Consider some major developments in recent years.
The global health pandemic that originated in the Chinese city of Wuhan shut down travel and significantly reduced world trade and social interaction for three years.
Fractious international relationships have not improved. The US-China relationship – which had moved from one based on “engagement” to “strategic competition” in 2017 – was dealt a further blow as both sides deepened their rivalry across the economic and military spheres.
Rivalry has extended to the choice of friends.
The United States has been at war for 23 of the 35 years since the end of the Cold War.
Departing US ambassador to China Nicholas Burns recently argued that in its relationships with Russia, Iran, and North Korea, China was “aligning themselves with the most unreliable agents of disorder in the international system.” In contrast, China views its relationships with these states as strategic assets in their own right and as a balance to US power.

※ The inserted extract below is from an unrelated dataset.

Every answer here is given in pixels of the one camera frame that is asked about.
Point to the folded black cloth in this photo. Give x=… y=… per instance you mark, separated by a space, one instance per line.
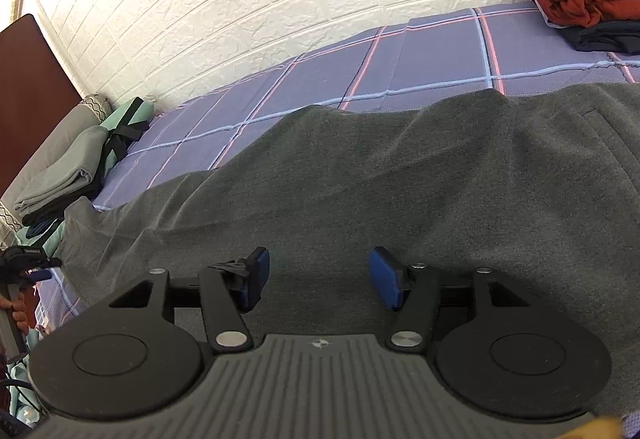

Beijing and Washington are on opposite sides of the most recent example of great power politics – Russia’s war against Ukraine, launched in February 2022. The US-led NATO has backed Kyiv while Moscow has received military troop support from North Korea and increased economic, diplomatic, and military cooperation with China.
Great power subversion is making a comeback, seen in the extensive use of propaganda, disinformation, the arming and funding of insurgents, and infrastructure sabotage.
Instability extends beyond the province of the so-called “great powers”.
The problems in Canada’s relations with India are only the most recent example of the return of an egregious practice – the violation of international laws against state-sponsored assassination that shot to prominence in 2017 with North Korea, and Saudi Arabia in 2018.
And then there’s the Middle East since 7 October 2023, a region where conflict has escalated to a new level of ferocity.
It is not simply a case of revisionist actors rocking the international system. The United States has agency too. The original architects of the US international order would be aghast at the role that successive US administrations in the post-Cold War era have played in destabilising the international system that they carefully constructed.
The United States has been at war for 23 of the 35 years since the end of the Cold War.
When viewed in this context, Trump is as much a symptom as he is a contributor to the current era of instability. His rise to power represents larger structural forces, notably the specific weaknesses associated with the US version of capitalism, and the generic great power problem of over-extension, albeit with American characteristics.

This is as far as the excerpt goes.